How To Make Delicious Curry Chicken Wraps

Health & Wellness By Karla

Looking for a spicy, flavorful, protein-packed, and easy-to-make meal while trying to keep your carbohydrates to a minimum? Look no further than our recipe for these delicious, low-carb curry chicken wraps who tick all of the boxes!


Making the necessary ingredient swaps to keep your carbohydrates on the low doesn’t mean you have to sacrifice flavor, texture, or any other aspect of what makes your wrap the perfect weekday lunch or a light dinner.

First, you need to swap the whole wheat or corn tortilla for  crispy lettuce leaves. Not only will that drastically lower your carbs, it will also add a nice crunch and a surprising taste of freshness which pairs nicely with the powerful spicy curry powder. 

Second, swapping out your rice for cauliflower rice makes the curry chicken wraps even quicker to make as it cooks faster, and when combined with sour cream, creates just the right amount of creaminess! Cauliflower is an amazing superfood packed with vitamins, minerals, antioxidants, and fiber, which boost your immune system, protect you from oxidative damage, and keep your microbiome happy and healthy. So, not only are you turning a crowd favorite into a ketogenic-friendly meal, you’re also fueling your body with stress reducing and anti-inflammatory nutrients. 

You can easily make the cauliflower rice yourself by dicing up a cauliflower, removing the leaves, adding the florets into a food processor, and pulsing until you get rice-like consistency.
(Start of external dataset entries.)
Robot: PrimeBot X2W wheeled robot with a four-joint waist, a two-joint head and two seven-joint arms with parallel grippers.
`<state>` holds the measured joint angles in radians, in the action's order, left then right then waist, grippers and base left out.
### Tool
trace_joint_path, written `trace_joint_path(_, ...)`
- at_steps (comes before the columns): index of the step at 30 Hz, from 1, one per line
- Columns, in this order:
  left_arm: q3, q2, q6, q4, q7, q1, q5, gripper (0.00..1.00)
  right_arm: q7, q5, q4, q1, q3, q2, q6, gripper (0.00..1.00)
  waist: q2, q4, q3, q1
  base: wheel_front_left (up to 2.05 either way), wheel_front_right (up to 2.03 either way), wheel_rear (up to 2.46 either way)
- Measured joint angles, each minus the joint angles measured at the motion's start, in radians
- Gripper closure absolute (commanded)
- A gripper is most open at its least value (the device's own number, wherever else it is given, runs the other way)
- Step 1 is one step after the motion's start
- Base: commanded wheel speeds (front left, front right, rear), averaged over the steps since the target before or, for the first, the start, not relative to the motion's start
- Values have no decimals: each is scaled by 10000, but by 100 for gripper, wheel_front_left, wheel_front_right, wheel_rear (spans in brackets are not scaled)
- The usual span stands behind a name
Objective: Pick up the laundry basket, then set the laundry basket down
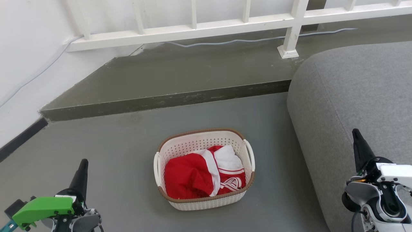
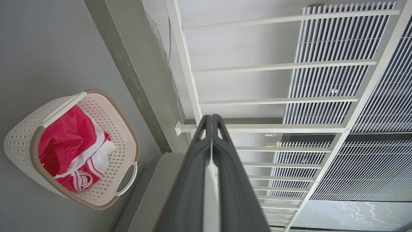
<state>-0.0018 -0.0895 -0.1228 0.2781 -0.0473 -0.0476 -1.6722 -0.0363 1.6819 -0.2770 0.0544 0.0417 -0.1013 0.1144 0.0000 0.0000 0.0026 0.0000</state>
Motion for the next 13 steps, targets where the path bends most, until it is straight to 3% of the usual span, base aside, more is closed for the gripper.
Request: trace_joint_path(13, 8, 4, 0, 6, -4, -49, 0, 100, 0, 0, -13, 1, 12, 6, 0, 100, 0, 0, 0, 0, 0, 0, 0)
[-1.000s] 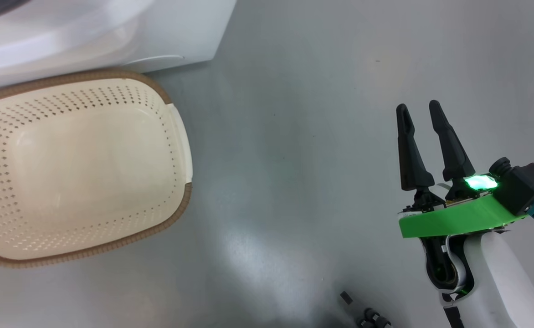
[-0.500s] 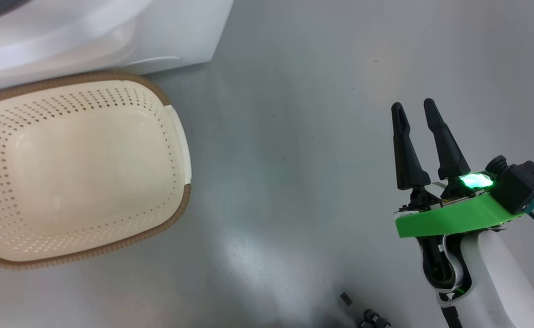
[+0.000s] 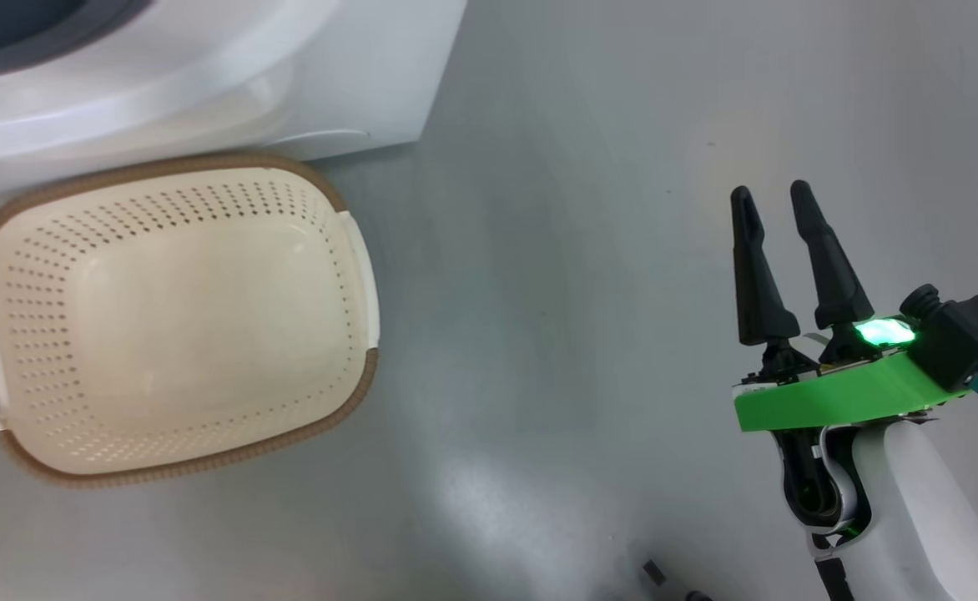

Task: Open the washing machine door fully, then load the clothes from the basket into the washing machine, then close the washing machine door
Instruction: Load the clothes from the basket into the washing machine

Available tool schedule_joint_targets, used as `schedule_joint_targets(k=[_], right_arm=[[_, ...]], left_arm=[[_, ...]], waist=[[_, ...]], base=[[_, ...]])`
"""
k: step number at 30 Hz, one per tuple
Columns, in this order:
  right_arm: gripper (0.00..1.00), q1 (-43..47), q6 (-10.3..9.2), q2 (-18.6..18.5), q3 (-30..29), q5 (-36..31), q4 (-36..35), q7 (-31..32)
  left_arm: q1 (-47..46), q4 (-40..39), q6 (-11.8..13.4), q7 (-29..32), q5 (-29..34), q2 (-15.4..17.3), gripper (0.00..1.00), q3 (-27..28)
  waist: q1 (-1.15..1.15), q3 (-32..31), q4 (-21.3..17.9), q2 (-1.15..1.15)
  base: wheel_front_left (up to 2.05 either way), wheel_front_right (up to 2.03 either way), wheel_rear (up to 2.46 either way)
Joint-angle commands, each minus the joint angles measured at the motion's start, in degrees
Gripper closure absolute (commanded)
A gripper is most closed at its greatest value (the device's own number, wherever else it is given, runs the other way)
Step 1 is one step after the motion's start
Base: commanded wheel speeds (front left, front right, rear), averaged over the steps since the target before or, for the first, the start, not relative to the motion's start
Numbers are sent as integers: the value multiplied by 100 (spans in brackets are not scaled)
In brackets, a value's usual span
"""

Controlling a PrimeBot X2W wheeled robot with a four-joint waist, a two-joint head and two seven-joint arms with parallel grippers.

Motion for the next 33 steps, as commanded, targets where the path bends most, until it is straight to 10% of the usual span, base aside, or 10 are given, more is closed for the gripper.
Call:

If you are crunched on time, you can even get them pre-packaged as most grocery stores nowadays carry them in their refrigerated or frozen sections. 

Lettuce curry chicken wraps are also great for meal-prep as you can pre-cook the chicken and cauliflower rice, place them in an air-tight container, and pack a few slices of lettuce on the side. This way, you’ll prevent any unwanted sogginess and get the crunchy, refreshing taste with every bite you take. Once you learn to swap higher-carb ingredients for their low-carb versions, you’ll be amazed by how easy it will become to implement this newfound routine into your everyday life and a whole array of recipes. That’s indeed, a true lifehack.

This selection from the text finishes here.